Python data analysis is implemented, including single sample body test, independent sample body test, correlation analysis, and join table analysis !, Python Data Analysis

Source: Internet
Author: User

Python data analysis is implemented, including single sample body test, independent sample body test, correlation analysis, and join table analysis !, Python Data Analysis

1. Hypothesis Test

Make a hypothesis and verify it.

Confidence level needs to be set, such as 95%

Two types of errors:

Two types of errors are probabilities.

 

The original hypothesis is generally equations.

Influence of sample size:

Step: hypothesis-confidence level-data collection-P value calculation

T-test

 

Rejected domain and accepted domain.

One sample t-test, no data, no data for this course. Sorry, I will find the data again later!

 

Two Variables

Does the average monthly expenditure vary between boys and girls?
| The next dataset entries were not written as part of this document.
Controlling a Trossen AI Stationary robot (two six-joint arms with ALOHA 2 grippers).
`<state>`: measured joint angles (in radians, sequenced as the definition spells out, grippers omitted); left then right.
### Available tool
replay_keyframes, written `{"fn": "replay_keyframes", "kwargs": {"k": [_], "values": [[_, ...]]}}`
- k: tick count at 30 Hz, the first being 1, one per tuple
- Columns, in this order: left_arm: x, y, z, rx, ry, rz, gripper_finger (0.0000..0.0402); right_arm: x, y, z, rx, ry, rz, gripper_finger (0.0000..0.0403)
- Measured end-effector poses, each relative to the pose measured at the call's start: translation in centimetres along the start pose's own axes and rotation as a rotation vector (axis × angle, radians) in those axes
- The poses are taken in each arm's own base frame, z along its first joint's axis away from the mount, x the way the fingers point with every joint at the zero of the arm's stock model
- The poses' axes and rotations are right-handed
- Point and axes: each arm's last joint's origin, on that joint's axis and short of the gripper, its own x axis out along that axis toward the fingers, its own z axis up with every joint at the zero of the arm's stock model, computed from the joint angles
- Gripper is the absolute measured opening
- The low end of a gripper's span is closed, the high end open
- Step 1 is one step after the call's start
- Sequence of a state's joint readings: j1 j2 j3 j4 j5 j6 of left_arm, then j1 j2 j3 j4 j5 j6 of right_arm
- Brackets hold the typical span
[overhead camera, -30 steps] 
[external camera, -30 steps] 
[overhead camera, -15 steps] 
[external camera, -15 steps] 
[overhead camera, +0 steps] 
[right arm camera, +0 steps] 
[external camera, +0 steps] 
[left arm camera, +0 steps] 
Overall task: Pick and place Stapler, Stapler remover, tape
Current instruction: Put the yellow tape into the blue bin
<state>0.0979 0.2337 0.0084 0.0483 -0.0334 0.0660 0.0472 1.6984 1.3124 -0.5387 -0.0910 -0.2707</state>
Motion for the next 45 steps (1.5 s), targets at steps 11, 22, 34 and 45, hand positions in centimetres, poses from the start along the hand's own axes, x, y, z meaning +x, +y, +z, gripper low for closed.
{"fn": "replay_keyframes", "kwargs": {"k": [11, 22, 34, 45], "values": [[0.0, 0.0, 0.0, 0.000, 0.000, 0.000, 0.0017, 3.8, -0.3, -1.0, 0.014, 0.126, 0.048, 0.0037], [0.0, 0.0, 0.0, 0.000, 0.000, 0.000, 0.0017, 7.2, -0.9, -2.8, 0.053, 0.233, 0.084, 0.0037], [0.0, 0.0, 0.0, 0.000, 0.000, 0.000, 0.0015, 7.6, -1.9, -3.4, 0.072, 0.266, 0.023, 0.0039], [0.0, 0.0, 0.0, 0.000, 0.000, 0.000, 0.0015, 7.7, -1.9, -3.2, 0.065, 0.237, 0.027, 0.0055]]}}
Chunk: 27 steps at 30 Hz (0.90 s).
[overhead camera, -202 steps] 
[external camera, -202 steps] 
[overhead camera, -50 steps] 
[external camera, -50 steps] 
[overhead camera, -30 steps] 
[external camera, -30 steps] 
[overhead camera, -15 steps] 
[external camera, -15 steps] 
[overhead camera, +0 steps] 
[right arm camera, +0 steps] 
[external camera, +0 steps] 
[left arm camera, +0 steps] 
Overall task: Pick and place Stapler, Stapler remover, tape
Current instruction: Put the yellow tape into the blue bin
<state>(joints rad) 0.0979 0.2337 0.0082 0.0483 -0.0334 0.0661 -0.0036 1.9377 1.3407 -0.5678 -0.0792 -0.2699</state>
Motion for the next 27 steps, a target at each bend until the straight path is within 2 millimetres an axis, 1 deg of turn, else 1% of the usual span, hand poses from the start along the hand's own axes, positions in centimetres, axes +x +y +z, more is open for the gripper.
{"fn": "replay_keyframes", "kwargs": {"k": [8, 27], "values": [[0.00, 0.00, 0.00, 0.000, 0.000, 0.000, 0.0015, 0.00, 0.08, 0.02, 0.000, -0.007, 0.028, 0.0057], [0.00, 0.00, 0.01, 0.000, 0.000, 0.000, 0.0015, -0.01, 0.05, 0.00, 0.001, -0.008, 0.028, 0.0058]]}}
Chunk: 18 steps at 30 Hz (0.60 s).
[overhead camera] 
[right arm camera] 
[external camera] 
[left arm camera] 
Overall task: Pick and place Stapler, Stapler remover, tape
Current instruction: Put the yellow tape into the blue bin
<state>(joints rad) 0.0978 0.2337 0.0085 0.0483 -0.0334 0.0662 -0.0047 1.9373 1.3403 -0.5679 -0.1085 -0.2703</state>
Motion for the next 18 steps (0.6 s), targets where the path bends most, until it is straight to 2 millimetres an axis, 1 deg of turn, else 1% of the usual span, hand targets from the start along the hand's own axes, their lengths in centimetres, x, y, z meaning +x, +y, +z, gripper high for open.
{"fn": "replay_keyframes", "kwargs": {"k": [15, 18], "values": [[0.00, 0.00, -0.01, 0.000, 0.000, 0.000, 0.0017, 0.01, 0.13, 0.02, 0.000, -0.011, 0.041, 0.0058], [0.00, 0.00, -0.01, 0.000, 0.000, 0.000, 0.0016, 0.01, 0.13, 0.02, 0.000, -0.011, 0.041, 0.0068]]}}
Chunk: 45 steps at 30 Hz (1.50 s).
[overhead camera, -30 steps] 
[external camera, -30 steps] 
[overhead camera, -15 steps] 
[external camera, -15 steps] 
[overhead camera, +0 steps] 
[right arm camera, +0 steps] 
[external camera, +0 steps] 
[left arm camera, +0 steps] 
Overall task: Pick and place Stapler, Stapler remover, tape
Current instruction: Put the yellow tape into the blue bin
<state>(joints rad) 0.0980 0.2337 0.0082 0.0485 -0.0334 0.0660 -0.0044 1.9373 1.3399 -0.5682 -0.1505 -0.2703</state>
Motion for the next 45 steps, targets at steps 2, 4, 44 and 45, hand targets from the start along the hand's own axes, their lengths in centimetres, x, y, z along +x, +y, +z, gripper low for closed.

Is the variance equal? F test!

Start, t statistic!

Data description to filter variables

 

 

 

 

 

Variance analysis

Does education differ in credit card spending?

 

Description of total variations:

Intra-group variation:

 

Inter-group variation:

 

Self-understanding: Sum of squares of total variations (mean of a single sample-mean of the population)

Intra-group variation: Sum of squares of this group (sample value-mean of the group where the sample is located) + sum of squares of the other group (sample value-mean of the group where the sample is located)

Inter-group variation: (average of each group-average of the population) sum of squares

I can understand. I don't know if others can understand it. It's easy to see instances!

F Statistic

 

Requirements.

The data requirement is based on one column and one column. Therefore, create the data and use the F_onewasy () function to implement it! The following value is the P value.

This is the result that can be obtained through statsmodels.

 

Multi-factor variance analysis

R side

Make a linear regression:

 

 

Add interaction items

 

Two consecutive variables!

 

Related Analysis:

Scatter Plot: to see if it is linear. Related. Let's take a look!

Description of correlation coefficient, which can be pearson at most.

 

Correlation Coefficient Calculation

Correlation Coefficient and Correlation

Correlation coefficient test

Look at the Code:

Scatter chart

Calculate Correlation Coefficient

 

Generally, the reliability of correlation coefficient is not used, as long as the sample size is sufficient.

Comparison of classification and Classification

Classification variable correlation

Join Table Analysis

Whether the manager's temper is related to the weather: None

 

 

Related:

Analyzes the relationship between breach and bankruptcy. The line profile is a comparison column.

If the Column profile is a comparison row, if the difference is not big, it indicates that the impact is not big. This is a rough analysis. Not rigorous!

 

Use a slightly rigorous method:

Hypothesis Test

Chi-square test 1:

Chi-square test 2:

Python implementation:

This is the frequency table!

The data is a cross table:

 

 

The above are all distributed in a positive manner .......

Note: Non-normality can be considered as a positive distribution.

: The sample size cannot be too small, but it cannot be too large. N exists in the upper and lower cases of this formula. If a large number of samples is used, the change of the statistic T will be affected!

 

Related Article

Contact Us

The content source of this page is from Internet, which doesn't represent Alibaba Cloud's opinion; products and services mentioned on that page don't have any relationship with Alibaba Cloud. If the content of the page makes you feel confusing, please write us an email, we will handle the problem within 5 days after receiving your email.

If you find any instances of plagiarism from the community, please send an email to: info-contact@alibabacloud.com and provide relevant evidence. A staff member will contact you within 5 working days.

A Free Trial That Lets You Build Big!

Start building with 50+ products and up to 12 months usage for Elastic Compute Service

  • Sales Support

    1 on 1 presale consultation

  • After-Sales Support

    24/7 Technical Support 6 Free Tickets per Quarter Faster Response

  • Alibaba Cloud offers highly flexible support services tailored to meet your exact needs.